O an istemeden ağzımdan kaçırmıştım. Kendimi çok kötü hissettim.  Söylenmeyecek zamanda söylenmemesi gereken bir cümleyi dile getirmiştim. Ama kurtarıcım gelen otobüs olmuştu. Hiç ses çıkarmadan otobüse bindik. Bu durumu bir an önce unutması için can atıyordum. Çünkü henüz buna kendimi hazır hissetmiyordum. Otobüs hınca hınç dolmuştu. Bolu’da şehir içi otobüslere binenlerin ortak kaderiydi eziyet çekmek. Ama ilk defa bu kadar çok sevmiştim bu durumu. Çünkü Elya’da konuyu açma isteği oldukça belirgindi. Ama kalabalıkta ve hengâmede asla böyle bir şey yapamazdı. Varana dek unutmasını umuyor, derslerden konu açıyordum.  Derslerden açılan muhabbet iyice koyulaşırken kampüse varmıştık. Konserin başlamasına yalnızca 2 dakika kalmıştı. Sevinçliydim. Çünkü konuyu açmasına fırsatı olmayacaktı zira biran önce salona varmalıydık.
   Salona varmış ve yerimize oturmuştuk. Konuşmakla-konuşmamak arasında karar vermeye çalıştığım o anda Birsen Tezer sahnedeydi.
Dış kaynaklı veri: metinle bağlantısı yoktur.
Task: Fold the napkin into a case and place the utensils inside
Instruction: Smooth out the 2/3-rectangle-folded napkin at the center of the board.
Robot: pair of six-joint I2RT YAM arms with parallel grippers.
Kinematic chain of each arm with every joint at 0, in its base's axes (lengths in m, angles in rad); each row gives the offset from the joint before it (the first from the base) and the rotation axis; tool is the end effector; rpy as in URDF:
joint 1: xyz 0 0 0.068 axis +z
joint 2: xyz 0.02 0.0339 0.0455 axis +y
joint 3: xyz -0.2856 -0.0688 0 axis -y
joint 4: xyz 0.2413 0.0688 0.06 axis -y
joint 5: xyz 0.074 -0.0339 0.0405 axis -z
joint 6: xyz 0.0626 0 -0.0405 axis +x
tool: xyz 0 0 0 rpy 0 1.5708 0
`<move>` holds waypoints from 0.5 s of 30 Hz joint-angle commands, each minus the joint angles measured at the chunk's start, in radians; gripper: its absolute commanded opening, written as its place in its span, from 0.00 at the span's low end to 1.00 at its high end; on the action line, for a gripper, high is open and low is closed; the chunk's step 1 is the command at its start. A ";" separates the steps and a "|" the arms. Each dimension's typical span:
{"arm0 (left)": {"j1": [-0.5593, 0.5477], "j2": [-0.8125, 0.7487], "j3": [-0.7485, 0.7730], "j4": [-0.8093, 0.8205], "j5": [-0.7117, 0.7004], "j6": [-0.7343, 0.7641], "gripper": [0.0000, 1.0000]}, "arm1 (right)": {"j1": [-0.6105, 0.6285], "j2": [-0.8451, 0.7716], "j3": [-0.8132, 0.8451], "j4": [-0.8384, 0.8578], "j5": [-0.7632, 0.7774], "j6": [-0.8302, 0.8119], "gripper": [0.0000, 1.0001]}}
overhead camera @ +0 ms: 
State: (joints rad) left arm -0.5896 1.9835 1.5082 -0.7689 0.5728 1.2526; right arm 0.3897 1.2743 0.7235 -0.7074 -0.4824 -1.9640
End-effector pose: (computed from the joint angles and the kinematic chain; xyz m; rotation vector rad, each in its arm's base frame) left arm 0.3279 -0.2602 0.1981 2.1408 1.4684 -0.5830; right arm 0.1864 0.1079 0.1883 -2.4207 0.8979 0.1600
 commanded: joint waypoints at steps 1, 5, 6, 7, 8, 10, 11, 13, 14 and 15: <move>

Ve huzur veren o sesiyle:

Her şey yarım kaldı yine Ne Tuhaf
Aşk yarım nefret yarım hayat yarım,
Bir yanım kaçar gibi kovalar bir yanım
Ne kaldı geriye temiz ve saf,
Biraz senin yarın biraz benim yarım
Bir tek ben bilirim seni sevdiğimi
Bir de sen bilirsin biraz


Kalabalık kuytularda boğulur çığlıklarım
Kuru bir teselli bulurum ben kendi halime
Vazgeçilmez tutkularda kaybolur yaşadıklarım
Dağılıp giden bir sis halinde...”

“Ne tuhaf” şarkısını söylüyordu.  “Ne anlamlı bir başlangıç!” dedim. Hüzünlü bir ses tonuyla konuştu Elya:
- Ben bu kadının sesine âşık oldum. Bu ne güzel bir ses böyle! İyi ki beni buraya getirdin. Bu gece çok güzel geçecek. Uzun zamandır böylesine güzel müzikler işitmemişti kulağım. Sağ ol!
- Beğendiğine ne kadar çok sevindim anlatamam. Birsen öyle bir kadındır ki sen susarsın o, anlatır. Şimdi susalım o konuşsun, susalım o anlatsın.
  Susuştuk gecenin sonuna dek! Birsen bizim yerimize güldü, bizim yerimize ağladı. Bizim yerimize isyan etti. Bizim yerimize hayatı sevdi. Biz sadece sustuk. Ta ki sonu olan her şey gibi bu gecenin de sonu gelene dek. Konser bitti. Salondan ayrıldık. Susmak yakışmazdı bana “Artık konuş!” dedim içimden. Dinledim bu sesi ve konuştum.
- Ah Elya! Bir bilsen içimdeki ateşi. Seni ilk gördüğüm günden beri alevlenen bu yangını. Ah Elya! Süslü cümleler kuramıyorum. Seni sevdiğimi anla. Bu hayatta sevip de elde edebildiğim çok az şey var ama hepsine karşı bir sen yeterli. Yeter ki sen de beni sevebilsen. Bu gönlüme bir damla su versen. Çok şeyim yok vaat edecek. Kitaplarım var okunacak, filmlerim var izlenecek, Biraz Birsen var dinlenecek. Ben pastaları bilmem ama bir ekmekle mutlu olabilirim. Bu yüzden yağmur olmasan da kabulümdür. Bir damla sevsen yeter!
Şaşkın bir o kadar da utangaç bakıyordu bana. Bir süre öylece kafasını yere eğdi. Yürümeye başladık bu cümlelerin ardından.
- Kusura bakma sevemem ben kimseyi, o kadar çok boş vaktim yok!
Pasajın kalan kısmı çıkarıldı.